HojiChar

raw JSON →
0.16.0 verified Mon Apr 27 auth: no python

HojiChar is a text preprocessing management system for Python, providing a pipeline API inspired by Compose/Filter patterns to clean, filter, and transform text data, with built-in support for deduplication, JSON loading/dumping, and asynchronous processing.
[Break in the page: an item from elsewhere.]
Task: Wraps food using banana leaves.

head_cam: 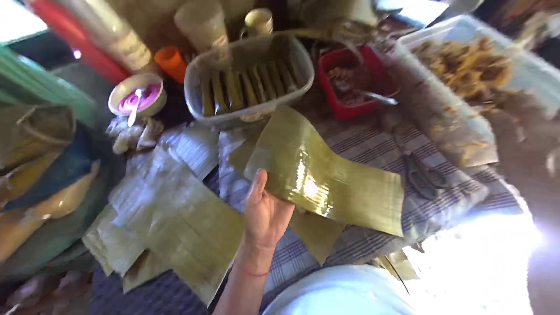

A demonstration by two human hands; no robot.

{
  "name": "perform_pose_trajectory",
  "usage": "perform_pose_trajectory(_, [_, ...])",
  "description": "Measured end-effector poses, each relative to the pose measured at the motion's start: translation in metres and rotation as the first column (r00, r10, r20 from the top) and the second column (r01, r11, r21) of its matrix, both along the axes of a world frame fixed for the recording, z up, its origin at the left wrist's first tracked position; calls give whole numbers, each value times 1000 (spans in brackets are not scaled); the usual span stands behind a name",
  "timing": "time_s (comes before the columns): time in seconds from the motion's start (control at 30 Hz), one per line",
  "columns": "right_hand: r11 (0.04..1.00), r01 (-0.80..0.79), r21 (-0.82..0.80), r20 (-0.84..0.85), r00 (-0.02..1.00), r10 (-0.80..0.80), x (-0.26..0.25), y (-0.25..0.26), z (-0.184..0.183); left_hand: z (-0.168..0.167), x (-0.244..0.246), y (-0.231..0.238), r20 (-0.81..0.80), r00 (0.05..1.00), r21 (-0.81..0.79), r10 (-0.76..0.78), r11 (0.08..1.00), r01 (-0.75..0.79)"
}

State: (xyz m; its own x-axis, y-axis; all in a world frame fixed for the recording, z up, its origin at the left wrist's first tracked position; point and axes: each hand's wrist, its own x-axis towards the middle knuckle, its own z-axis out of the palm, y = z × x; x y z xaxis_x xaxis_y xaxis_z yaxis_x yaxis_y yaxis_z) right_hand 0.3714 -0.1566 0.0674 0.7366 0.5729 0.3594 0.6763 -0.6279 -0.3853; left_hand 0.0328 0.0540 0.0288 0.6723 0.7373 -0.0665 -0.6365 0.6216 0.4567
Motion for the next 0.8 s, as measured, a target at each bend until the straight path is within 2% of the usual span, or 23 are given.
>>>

Current version: 0.16.0, released Apr 2025; follows a monthly release cadence.

pip install hojichar
error ModuleNotFoundError: No module named 'hojichar.core'
cause Trying to import from old internal module structure that was restructured in v0.10.0.
fix
Use the top-level public API: from hojichar import Compose instead of from hojichar.core import Compose.
error AttributeError: module 'hojichar' has no attribute 'AsyncCompose'
cause Using a version older than v0.14.0 where AsyncCompose was introduced.
fix
Upgrade to hojichar >= 0.14.0: pip install 'hojichar>=0.14.0'.
error ImportError: cannot import name 'JSONDumper' from 'hojichar.filters'
cause JSONDumper was moved to `hojichar.document_filters` in v0.10.0.
fix
Use from hojichar.document_filters import JSONDumper.
error segfault (Fatal Python error: Segmentation fault) when using DiscardTooManyNouns on large text
cause fugashi parsing a very long text without parse length limit can crash.
fix
Set max_parse_chars parameter, e.g., DiscardTooManyNouns(max_parse_chars=500000).
breaking In v0.15.0, the deduplication module was overhauled. GenerateDedupLSH now uses the Rust-based `rensa` engine. The old `MinHash` and `LSH` classes were removed. If you relied on the previous Python-only implementation, you must update imports and usage.
fix Use `from hojichar.filters.deduplication import GenerateDedupLSH` and ensure `rensa` is installed (pip install rensa). For in-memory dedup without Rust, use `InlineDeduplicator`.
deprecated Statistics properties on filters (e.g., `.stats`) are deprecated since v0.15.3. Use the new `stats` module or access via pipeline-level statistics.
fix Migrate to using `pipeline.stats` or individual filter stats via `filter.get_stats()`.
gotcha The `JSONDumper` by default excludes extras key `'__init_stats'` from output. If you need that metadata, set `export_extras=True` and explicitly manage the extras dict.
fix Use `JSONDumper(export_extras=True)` and ensure the extras dict does not contain `'__init_stats'` if you want it exported, or override the dumper.
gotcha Japanese-language filters like `DiscardTooManyNouns` and `WordRepetitionRatioFilter` may cause segfaults on very large texts if `max_parse_chars` is not set. Defaults were adjusted in v0.15.1, but if you encounter segmentation faults, explicitly set a limit.
fix Set `max_parse_chars` parameter (e.g., `DiscardTooManyNouns(max_parse_chars=1000000)`).

Build a text preprocessing pipeline that reads JSONL, filters Japanese text, discards documents with too many or too few letters, and outputs JSONL with metadata.

from hojichar import Compose, document_filters
from hojichar.filters import AcceptJapaneseFilter, DiscardTooManyFilter, DiscardTooFewLettersFilter

pipeline = Compose([
    document_filters.JSONLoader(),
    AcceptJapaneseFilter(),
    DiscardTooManyFilter(max_filtered_num=10000),
    DiscardTooFewLettersFilter(min_letters=10),
    document_filters.JSONDumper(export_extras=True),
])

with open('input.jsonl', 'r') as f:
    results = pipeline(f.read())